Data excerpts:
■ ■ ■
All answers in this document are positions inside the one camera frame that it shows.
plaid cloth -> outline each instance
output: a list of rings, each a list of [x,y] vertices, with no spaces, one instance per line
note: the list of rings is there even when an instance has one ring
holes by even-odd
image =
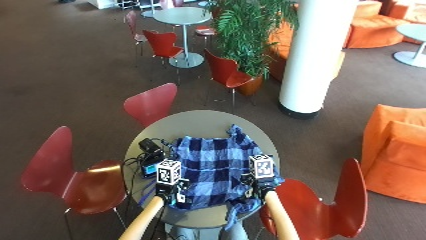
[[[238,125],[234,124],[227,132],[230,138],[186,136],[175,141],[174,150],[183,163],[182,177],[190,179],[191,186],[183,191],[187,203],[178,202],[171,207],[195,210],[228,203],[226,229],[230,229],[238,221],[236,216],[254,211],[262,204],[260,199],[242,199],[251,186],[240,182],[240,177],[250,173],[250,156],[263,154],[263,151]]]

round table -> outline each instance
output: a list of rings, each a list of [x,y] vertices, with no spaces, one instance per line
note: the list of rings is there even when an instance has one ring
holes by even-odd
[[[203,63],[204,58],[199,53],[188,52],[187,26],[210,21],[212,18],[211,12],[204,8],[178,7],[156,11],[154,17],[159,22],[183,26],[184,53],[178,55],[178,62],[175,62],[175,59],[170,59],[171,65],[180,68],[199,66]]]
[[[243,132],[248,134],[252,140],[258,143],[263,152],[274,155],[278,168],[280,169],[278,149],[264,131],[244,118],[226,112],[211,110],[182,112],[163,118],[150,125],[135,138],[130,146],[126,159],[136,157],[143,152],[139,147],[139,142],[146,138],[159,138],[168,142],[172,142],[175,139],[187,135],[203,138],[228,138],[230,135],[227,130],[231,128],[232,124],[236,124],[243,128]],[[132,177],[136,169],[138,166],[135,164],[124,165],[124,180],[128,187],[132,186]],[[139,174],[136,175],[132,188],[132,197],[136,202],[140,201],[142,191],[151,181],[152,179],[143,179]],[[152,197],[154,193],[148,197],[144,205],[150,203]],[[228,207],[226,204],[192,211],[180,211],[167,207],[162,220],[179,227],[216,228],[227,224],[227,212]],[[256,211],[246,214],[244,216],[239,216],[240,219],[243,220],[255,212]]]
[[[397,26],[397,31],[407,37],[413,38],[417,41],[421,41],[423,44],[417,52],[401,51],[395,53],[395,58],[416,67],[426,68],[426,55],[423,54],[426,45],[426,24],[403,24]]]

white cube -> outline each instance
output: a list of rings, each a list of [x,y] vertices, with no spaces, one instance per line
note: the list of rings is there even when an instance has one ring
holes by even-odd
[[[266,154],[250,157],[251,172],[256,179],[275,177],[275,160]]]
[[[158,165],[158,183],[175,185],[182,178],[182,162],[166,159]]]

orange couch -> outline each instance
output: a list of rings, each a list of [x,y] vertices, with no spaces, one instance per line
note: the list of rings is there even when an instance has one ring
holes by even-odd
[[[393,18],[404,19],[411,23],[426,24],[426,1],[397,1],[388,14]],[[405,42],[421,44],[409,37],[404,37]]]
[[[294,29],[291,28],[288,23],[283,23],[282,27],[275,31],[275,33],[270,36],[270,42],[278,42],[270,48],[270,56],[272,57],[272,62],[270,64],[270,74],[278,79],[280,82],[283,81],[286,65],[290,58],[290,51],[294,39]],[[339,72],[341,70],[341,66],[345,59],[345,52],[341,52],[339,62],[336,64],[335,77],[337,77]]]
[[[426,108],[376,107],[364,131],[361,171],[368,190],[426,203]]]
[[[379,1],[359,3],[344,48],[385,47],[403,42],[396,27],[408,21],[380,15],[381,7]]]

white column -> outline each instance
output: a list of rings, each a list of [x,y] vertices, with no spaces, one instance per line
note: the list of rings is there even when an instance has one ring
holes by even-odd
[[[317,116],[333,79],[359,0],[300,0],[283,78],[280,107],[300,119]]]
■ ■ ■
* _EXERCISE DESCRIPTION_
Leave nothing out but the pictures when transcribing the records.

* _TASK SOLUTION_
All answers in this document are positions inside the one camera frame that it shows.
plaid cloth -> outline each instance
output: a list of rings, each a list of [x,y] vertices, with no spaces, one instance per line
note: the list of rings is there even when an instance has one ring
holes by even-odd
image =
[[[238,125],[234,124],[227,132],[230,138],[186,136],[175,141],[174,150],[183,163],[182,177],[190,179],[191,186],[183,191],[187,203],[178,202],[171,207],[195,210],[228,203],[226,229],[230,229],[238,221],[236,216],[254,211],[262,204],[260,199],[242,199],[251,186],[240,182],[240,177],[250,173],[250,156],[263,154],[263,151]]]

round table -> outline each instance
output: a list of rings, each a list of [x,y] vertices, with no spaces, one instance per line
note: the list of rings is there even when an instance has one ring
holes by even-odd
[[[203,63],[204,58],[199,53],[188,52],[187,26],[210,21],[212,18],[211,12],[204,8],[178,7],[156,11],[154,17],[159,22],[183,26],[184,53],[178,55],[178,62],[175,62],[175,59],[170,59],[171,65],[180,68],[199,66]]]
[[[243,132],[248,134],[252,140],[258,143],[263,152],[274,155],[278,168],[280,169],[278,149],[264,131],[244,118],[226,112],[211,110],[182,112],[163,118],[150,125],[135,138],[130,146],[126,159],[136,157],[143,152],[139,147],[139,142],[146,138],[159,138],[168,142],[172,142],[175,139],[187,135],[203,138],[228,138],[230,135],[227,130],[231,128],[232,124],[236,124],[243,128]],[[132,177],[136,169],[138,166],[135,164],[124,165],[124,180],[128,187],[132,186]],[[139,174],[136,175],[132,188],[132,197],[136,202],[140,201],[142,191],[151,181],[152,179],[143,179]],[[152,197],[154,193],[148,197],[144,205],[150,203]],[[228,207],[226,204],[192,211],[180,211],[167,207],[162,220],[179,227],[216,228],[227,224],[227,212]],[[256,211],[246,214],[244,216],[239,216],[240,219],[243,220],[255,212]]]
[[[397,26],[397,31],[407,37],[413,38],[417,41],[421,41],[423,44],[417,52],[401,51],[395,53],[395,58],[416,67],[426,68],[426,55],[423,54],[426,45],[426,24],[403,24]]]

white cube -> outline each instance
output: a list of rings, each a list of [x,y] vertices, with no spaces, one instance per line
note: the list of rings is there even when an instance has one ring
holes by even-odd
[[[266,154],[250,157],[251,172],[256,179],[275,177],[275,160]]]
[[[158,165],[158,183],[175,185],[182,178],[182,162],[166,159]]]

orange couch -> outline each instance
output: a list of rings, each a list of [x,y] vertices, with no spaces, one instance per line
note: the list of rings is there even when an instance has one ring
holes by even-odd
[[[393,18],[404,19],[411,23],[426,24],[426,1],[397,1],[388,14]],[[405,42],[421,44],[409,37],[404,37]]]
[[[294,29],[291,28],[288,23],[283,23],[282,27],[275,31],[275,33],[270,36],[270,42],[278,42],[270,48],[270,56],[272,57],[272,62],[270,64],[270,74],[278,79],[280,82],[283,81],[286,65],[290,58],[290,51],[294,39]],[[339,72],[341,70],[341,66],[345,59],[345,52],[341,52],[339,62],[336,64],[335,77],[337,77]]]
[[[426,108],[376,107],[364,131],[361,171],[368,190],[426,203]]]
[[[379,1],[359,3],[344,48],[385,47],[403,42],[396,27],[408,21],[380,15],[381,7]]]

white column -> outline each instance
output: a list of rings, each a list of [x,y] vertices, with no spaces, one instance per line
note: the list of rings is there even when an instance has one ring
holes by even-odd
[[[317,116],[333,79],[359,0],[300,0],[283,78],[280,107],[300,119]]]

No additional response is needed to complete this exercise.